▶ **Collected data entries**:
* * * * * * * * *
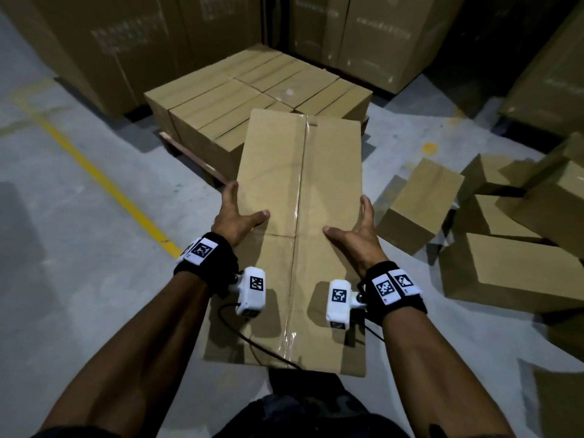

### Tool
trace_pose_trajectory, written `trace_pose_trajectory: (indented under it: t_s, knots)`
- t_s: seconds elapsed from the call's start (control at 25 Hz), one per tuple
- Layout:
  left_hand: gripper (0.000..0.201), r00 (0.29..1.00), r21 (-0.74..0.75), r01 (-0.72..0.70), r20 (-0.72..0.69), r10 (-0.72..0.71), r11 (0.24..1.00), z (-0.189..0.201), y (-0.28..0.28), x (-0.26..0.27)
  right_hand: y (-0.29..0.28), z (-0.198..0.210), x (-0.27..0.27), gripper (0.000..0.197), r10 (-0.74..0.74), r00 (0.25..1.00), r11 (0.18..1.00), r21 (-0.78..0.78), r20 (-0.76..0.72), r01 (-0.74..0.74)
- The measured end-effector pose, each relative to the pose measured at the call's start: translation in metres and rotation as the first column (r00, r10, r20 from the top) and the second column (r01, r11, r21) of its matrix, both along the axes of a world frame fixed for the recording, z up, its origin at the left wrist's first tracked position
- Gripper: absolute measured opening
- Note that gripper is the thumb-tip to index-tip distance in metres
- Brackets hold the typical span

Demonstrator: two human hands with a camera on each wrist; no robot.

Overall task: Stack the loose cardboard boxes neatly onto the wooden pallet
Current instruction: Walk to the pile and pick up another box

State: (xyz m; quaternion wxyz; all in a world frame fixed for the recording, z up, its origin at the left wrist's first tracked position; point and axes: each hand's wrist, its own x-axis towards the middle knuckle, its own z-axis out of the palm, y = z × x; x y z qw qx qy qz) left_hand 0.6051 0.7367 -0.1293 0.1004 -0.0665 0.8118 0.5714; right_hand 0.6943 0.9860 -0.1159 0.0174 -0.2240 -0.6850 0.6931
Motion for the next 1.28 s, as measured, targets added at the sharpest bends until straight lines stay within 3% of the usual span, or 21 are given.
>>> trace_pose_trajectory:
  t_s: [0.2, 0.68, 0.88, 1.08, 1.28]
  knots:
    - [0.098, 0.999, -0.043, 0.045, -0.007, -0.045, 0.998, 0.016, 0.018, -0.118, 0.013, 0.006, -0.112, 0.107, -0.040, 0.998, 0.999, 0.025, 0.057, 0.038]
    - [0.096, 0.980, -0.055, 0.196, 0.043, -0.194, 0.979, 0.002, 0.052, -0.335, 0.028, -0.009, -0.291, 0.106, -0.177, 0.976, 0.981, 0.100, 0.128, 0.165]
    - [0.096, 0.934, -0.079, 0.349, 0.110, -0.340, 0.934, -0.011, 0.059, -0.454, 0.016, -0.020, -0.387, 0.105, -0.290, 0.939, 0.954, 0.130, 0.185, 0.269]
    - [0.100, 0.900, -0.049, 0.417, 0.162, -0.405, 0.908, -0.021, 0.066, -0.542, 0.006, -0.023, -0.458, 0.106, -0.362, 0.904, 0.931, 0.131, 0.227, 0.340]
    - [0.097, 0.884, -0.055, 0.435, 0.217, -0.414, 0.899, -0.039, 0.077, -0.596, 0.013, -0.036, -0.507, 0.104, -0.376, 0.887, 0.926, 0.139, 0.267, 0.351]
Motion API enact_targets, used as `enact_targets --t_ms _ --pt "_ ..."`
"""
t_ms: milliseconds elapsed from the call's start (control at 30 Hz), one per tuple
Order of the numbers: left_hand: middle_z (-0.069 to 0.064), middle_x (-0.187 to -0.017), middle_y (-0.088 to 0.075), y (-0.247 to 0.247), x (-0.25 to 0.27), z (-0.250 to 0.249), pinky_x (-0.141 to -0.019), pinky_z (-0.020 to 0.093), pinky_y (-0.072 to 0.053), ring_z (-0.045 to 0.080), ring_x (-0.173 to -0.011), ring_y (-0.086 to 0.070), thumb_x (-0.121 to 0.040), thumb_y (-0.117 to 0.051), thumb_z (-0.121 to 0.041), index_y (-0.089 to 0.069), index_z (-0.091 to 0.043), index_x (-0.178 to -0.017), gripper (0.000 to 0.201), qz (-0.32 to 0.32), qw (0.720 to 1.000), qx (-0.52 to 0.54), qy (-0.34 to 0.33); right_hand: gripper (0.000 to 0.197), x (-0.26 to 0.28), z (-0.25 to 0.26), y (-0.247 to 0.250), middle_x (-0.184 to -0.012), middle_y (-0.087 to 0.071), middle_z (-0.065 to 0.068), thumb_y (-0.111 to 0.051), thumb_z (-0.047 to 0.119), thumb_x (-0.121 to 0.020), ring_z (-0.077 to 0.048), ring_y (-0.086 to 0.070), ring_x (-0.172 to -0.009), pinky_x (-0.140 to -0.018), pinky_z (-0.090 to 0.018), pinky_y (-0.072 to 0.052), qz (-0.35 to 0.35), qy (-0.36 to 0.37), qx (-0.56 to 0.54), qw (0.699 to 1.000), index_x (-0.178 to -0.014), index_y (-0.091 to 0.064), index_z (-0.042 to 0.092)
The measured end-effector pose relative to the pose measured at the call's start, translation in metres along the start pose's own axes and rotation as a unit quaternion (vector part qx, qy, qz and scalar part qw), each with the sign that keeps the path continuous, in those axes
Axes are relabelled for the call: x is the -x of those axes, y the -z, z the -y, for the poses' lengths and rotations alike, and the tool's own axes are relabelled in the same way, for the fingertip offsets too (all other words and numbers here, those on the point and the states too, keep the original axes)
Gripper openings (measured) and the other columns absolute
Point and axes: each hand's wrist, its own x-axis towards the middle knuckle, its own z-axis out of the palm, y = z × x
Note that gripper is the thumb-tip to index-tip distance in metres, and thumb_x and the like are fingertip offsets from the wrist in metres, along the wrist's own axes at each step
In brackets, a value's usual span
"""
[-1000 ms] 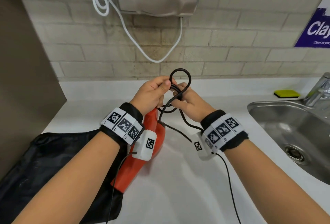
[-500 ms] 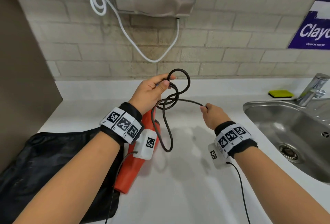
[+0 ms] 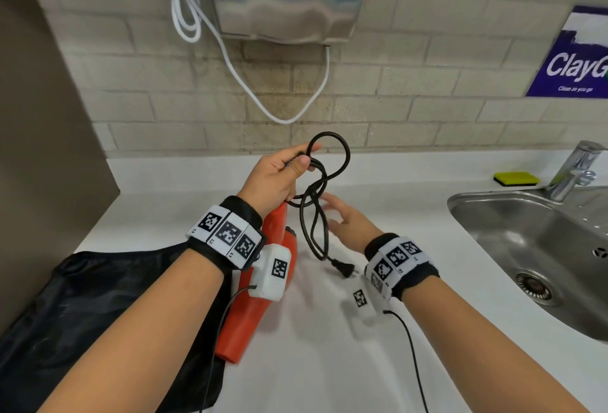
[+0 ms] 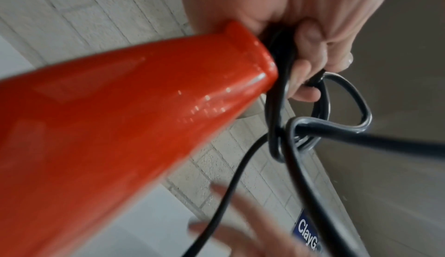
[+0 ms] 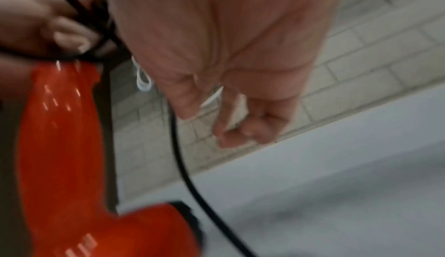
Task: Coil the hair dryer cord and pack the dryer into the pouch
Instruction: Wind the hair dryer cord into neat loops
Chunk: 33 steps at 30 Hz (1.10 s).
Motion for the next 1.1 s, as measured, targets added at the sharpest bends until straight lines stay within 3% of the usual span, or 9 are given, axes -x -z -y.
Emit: enact_targets --t_ms 133,233,300,400,500,567,900,1000,1100 --pt "-0.001 -0.078 -0.056 -0.002 0.000 0.000 -0.041 0.015 -0.030 0.003 -0.033 -0.032 -0.096 -0.041 -0.013 -0.054 -0.026 -0.114 0.026 0.001 1.000 -0.003 0.007 0.029 -0.006 0.030 -0.002 -0.093 -0.056 0.008 -0.037 0.002 -0.095 -0.004 -0.049 -0.058 -0.049 -0.016 -0.037 0.015 0.080 -0.180 0.980 -0.106 -0.051 0.024" --pt "-0.002 -0.075 -0.053 -0.001 -0.001 0.000 -0.039 0.013 -0.031 0.003 -0.031 -0.034 -0.097 -0.039 -0.017 -0.058 -0.019 -0.106 0.021 -0.005 1.000 0.000 0.019 0.031 -0.012 0.027 -0.001 -0.066 -0.048 0.003 -0.034 0.003 -0.095 -0.001 -0.046 -0.038 -0.039 -0.013 -0.034 -0.066 0.055 -0.183 0.979 -0.077 -0.050 0.022" --pt "-0.004 -0.074 -0.051 0.000 -0.002 0.000 -0.039 0.013 -0.030 0.003 -0.031 -0.033 -0.098 -0.038 -0.019 -0.059 -0.017 -0.100 0.022 -0.009 1.000 0.003 0.028 0.031 -0.016 0.013 0.000 -0.067 -0.045 -0.001 -0.032 0.004 -0.095 -0.005 -0.046 -0.040 -0.035 -0.010 -0.033 -0.119 0.001 -0.138 0.983 -0.073 -0.049 0.018" --pt "-0.004 -0.073 -0.049 0.003 -0.003 0.001 -0.038 0.013 -0.031 0.003 -0.030 -0.031 -0.098 -0.037 -0.020 -0.060 -0.020 -0.093 0.023 -0.015 0.999 0.028 0.036 0.021 -0.020 -0.019 0.003 -0.085 -0.052 -0.010 -0.034 0.003 -0.093 -0.029 -0.059 -0.071 -0.048 -0.017 -0.042 -0.149 -0.120 -0.021 0.981 -0.085 -0.052 0.010" --pt "-0.002 -0.074 -0.050 0.003 -0.001 0.001 -0.037 0.013 -0.031 0.002 -0.030 -0.030 -0.097 -0.039 -0.018 -0.060 -0.021 -0.091 0.023 -0.017 0.998 0.042 0.033 0.027 -0.017 -0.042 0.008 -0.109 -0.061 -0.013 -0.037 0.004 -0.092 -0.033 -0.058 -0.109 -0.085 -0.033 -0.049 -0.089 -0.223 0.136 0.961 -0.110 -0.057 0.003" --pt "-0.001 -0.075 -0.052 0.003 0.000 0.000 -0.037 0.013 -0.032 0.002 -0.029 -0.030 -0.097 -0.039 -0.017 -0.060 -0.016 -0.094 0.021 -0.015 0.998 0.046 0.030 0.030 -0.013 -0.044 0.011 -0.124 -0.059 -0.010 -0.040 0.003 -0.092 -0.026 -0.056 -0.115 -0.091 -0.028 -0.046 -0.063 -0.249 0.226 0.940 -0.119 -0.053 0.003" --pt "0.000 -0.079 -0.050 0.025 0.003 0.003 -0.037 0.013 -0.030 0.002 -0.032 -0.025 -0.097 -0.037 -0.022 -0.061 -0.023 -0.097 0.023 -0.066 0.993 0.090 0.032 0.031 0.016 -0.067 0.015 -0.125 -0.057 -0.006 -0.047 0.019 -0.091 -0.023 -0.057 -0.115 -0.092 -0.026 -0.046 0.097 -0.294 0.399 0.863 -0.117 -0.055 0.005" --pt "0.000 -0.079 -0.052 0.027 0.003 0.002 -0.037 0.013 -0.030 0.002 -0.031 -0.026 -0.097 -0.039 -0.018 -0.060 -0.022 -0.105 0.023 -0.051 0.995 0.082 0.029 0.033 0.003 -0.054 0.014 -0.127 -0.057 -0.011 -0.041 0.016 -0.093 -0.024 -0.056 -0.116 -0.094 -0.028 -0.045 0.046 -0.290 0.337 0.895 -0.122 -0.052 0.005" --pt "0.002 -0.077 -0.053 0.020 0.002 0.002 -0.036 0.013 -0.030 0.002 -0.030 -0.026 -0.095 -0.040 -0.013 -0.052 -0.024 -0.117 0.027 -0.032 0.996 0.077 0.018 0.059 -0.005 -0.025 0.011 -0.142 -0.040 -0.008 -0.050 0.010 -0.082 -0.030 -0.046 -0.124 -0.100 -0.036 -0.044 -0.024 -0.176 0.230 0.957 -0.137 -0.035 0.021"
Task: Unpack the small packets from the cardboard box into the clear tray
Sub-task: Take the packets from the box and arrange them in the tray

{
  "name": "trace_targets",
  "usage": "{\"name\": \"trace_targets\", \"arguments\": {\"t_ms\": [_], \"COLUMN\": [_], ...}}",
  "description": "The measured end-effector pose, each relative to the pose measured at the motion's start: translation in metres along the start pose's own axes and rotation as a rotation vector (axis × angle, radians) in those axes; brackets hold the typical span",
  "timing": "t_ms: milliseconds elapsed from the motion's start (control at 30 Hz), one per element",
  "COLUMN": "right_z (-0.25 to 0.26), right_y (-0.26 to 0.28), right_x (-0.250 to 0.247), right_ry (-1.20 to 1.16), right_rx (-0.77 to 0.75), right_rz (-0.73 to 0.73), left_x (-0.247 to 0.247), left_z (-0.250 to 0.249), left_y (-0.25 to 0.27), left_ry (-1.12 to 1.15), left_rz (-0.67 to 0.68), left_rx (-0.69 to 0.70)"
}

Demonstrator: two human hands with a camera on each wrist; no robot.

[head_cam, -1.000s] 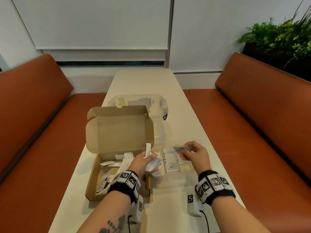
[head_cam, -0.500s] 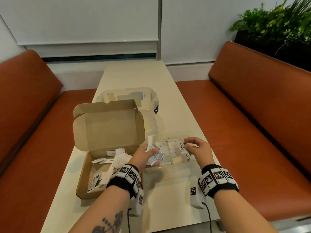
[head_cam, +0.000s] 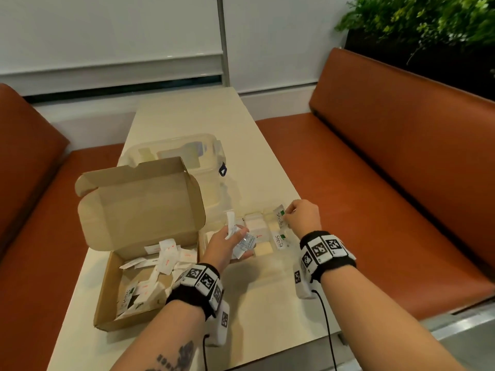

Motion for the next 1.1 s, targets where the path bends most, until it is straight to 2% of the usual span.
{"name": "trace_targets", "arguments": {"t_ms": [100,300,733,933,1033,1100], "right_z": [0.006,0.013,0.006,0.037,0.051,0.057], "right_y": [-0.002,0.002,0.012,0.021,0.029,0.037], "right_x": [0.017,0.033,0.047,0.046,0.045,0.047], "right_ry": [0.129,0.292,0.4,0.309,0.096,-0.058], "right_rx": [-0.016,-0.124,-0.105,-0.245,-0.289,-0.278], "right_rz": [0.088,0.152,0.269,0.197,0.191,0.272], "left_x": [0.0,-0.001,-0.002,-0.009,-0.013,-0.015], "left_z": [0.001,0.004,0.004,0.0,-0.004,-0.007], "left_y": [-0.001,-0.002,-0.002,-0.002,-0.001,0.001], "left_ry": [0.019,-0.001,-0.006,0.057,0.047,0.053], "left_rz": [-0.007,-0.005,0.012,-0.096,-0.13,-0.135], "left_rx": [-0.004,0.003,-0.009,0.021,0.052,0.071]}}
Point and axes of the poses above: each hand's wrist, its own y-axis away from the middle knuckle, its own x-axis out of the palm, z = x × y, the point moved 4 cm from there along -y, towards the middle knuckle, and after that the axes turned 12 degrees about -y, right-handed, at the moved point
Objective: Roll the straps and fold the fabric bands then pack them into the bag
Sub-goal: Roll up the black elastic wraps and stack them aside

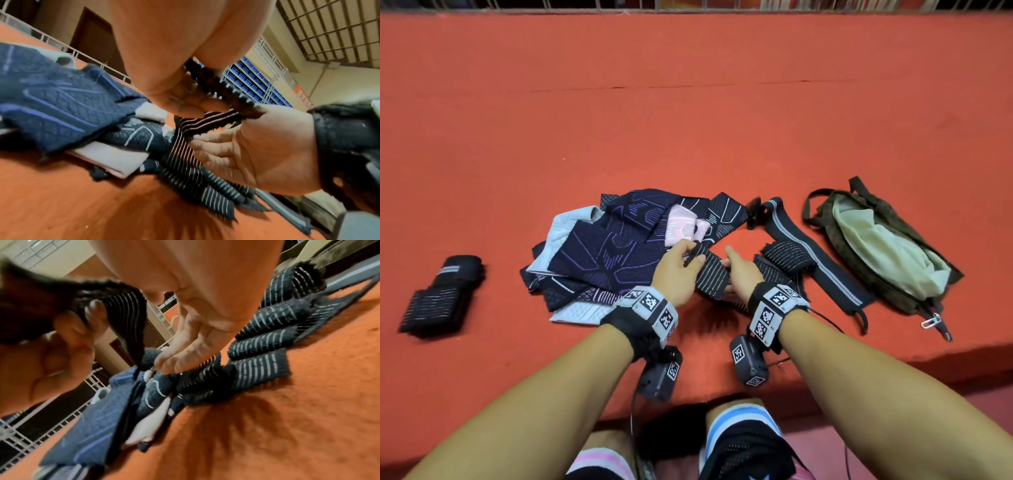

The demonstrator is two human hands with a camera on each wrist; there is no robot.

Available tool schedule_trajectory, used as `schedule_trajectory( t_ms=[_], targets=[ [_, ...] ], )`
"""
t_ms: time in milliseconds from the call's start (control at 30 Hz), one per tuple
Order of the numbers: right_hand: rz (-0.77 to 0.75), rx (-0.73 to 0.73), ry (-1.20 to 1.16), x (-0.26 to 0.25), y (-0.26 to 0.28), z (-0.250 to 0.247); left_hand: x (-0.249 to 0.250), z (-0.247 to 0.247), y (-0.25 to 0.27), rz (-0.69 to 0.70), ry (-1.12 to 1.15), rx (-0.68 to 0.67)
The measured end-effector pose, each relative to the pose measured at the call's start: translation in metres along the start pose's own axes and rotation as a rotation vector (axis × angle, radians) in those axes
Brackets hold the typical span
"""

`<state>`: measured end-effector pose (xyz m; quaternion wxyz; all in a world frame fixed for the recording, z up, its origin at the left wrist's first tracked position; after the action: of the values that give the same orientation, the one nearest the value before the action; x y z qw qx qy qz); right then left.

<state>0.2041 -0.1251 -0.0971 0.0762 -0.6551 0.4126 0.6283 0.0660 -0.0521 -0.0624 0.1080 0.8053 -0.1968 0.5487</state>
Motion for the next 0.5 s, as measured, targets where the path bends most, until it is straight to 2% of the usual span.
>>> schedule_trajectory(
  t_ms=[100, 200, 267, 333, 433, 500],
  targets=[
    [0.113, -0.129, -0.164, -0.001, 0.009, 0.017, 0.014, -0.020, 0.005, -0.021, 0.135, -0.014],
    [0.149, -0.195, -0.254, -0.004, 0.019, 0.037, 0.016, -0.037, 0.013, -0.064, 0.229, -0.050],
    [0.119, -0.160, -0.372, -0.009, 0.023, 0.048, 0.016, -0.051, 0.021, -0.102, 0.271, -0.054],
    [0.085, -0.093, -0.498, -0.017, 0.025, 0.055, 0.013, -0.072, 0.026, -0.115, 0.254, -0.003],
    [0.077, 0.058, -0.624, -0.027, 0.017, 0.056, 0.004, -0.105, 0.030, -0.083, 0.146, 0.052],
    [0.049, 0.087, -0.693, -0.039, 0.019, 0.053, -0.007, -0.123, 0.034, -0.130, 0.107, 0.078]
  ],
)
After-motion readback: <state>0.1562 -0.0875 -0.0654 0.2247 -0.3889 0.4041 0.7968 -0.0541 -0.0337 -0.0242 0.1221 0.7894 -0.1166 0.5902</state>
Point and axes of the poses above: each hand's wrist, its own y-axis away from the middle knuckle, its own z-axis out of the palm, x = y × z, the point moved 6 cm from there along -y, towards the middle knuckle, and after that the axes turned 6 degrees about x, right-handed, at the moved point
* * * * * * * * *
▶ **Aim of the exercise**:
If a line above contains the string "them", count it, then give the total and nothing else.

▶ **Written reply**:
3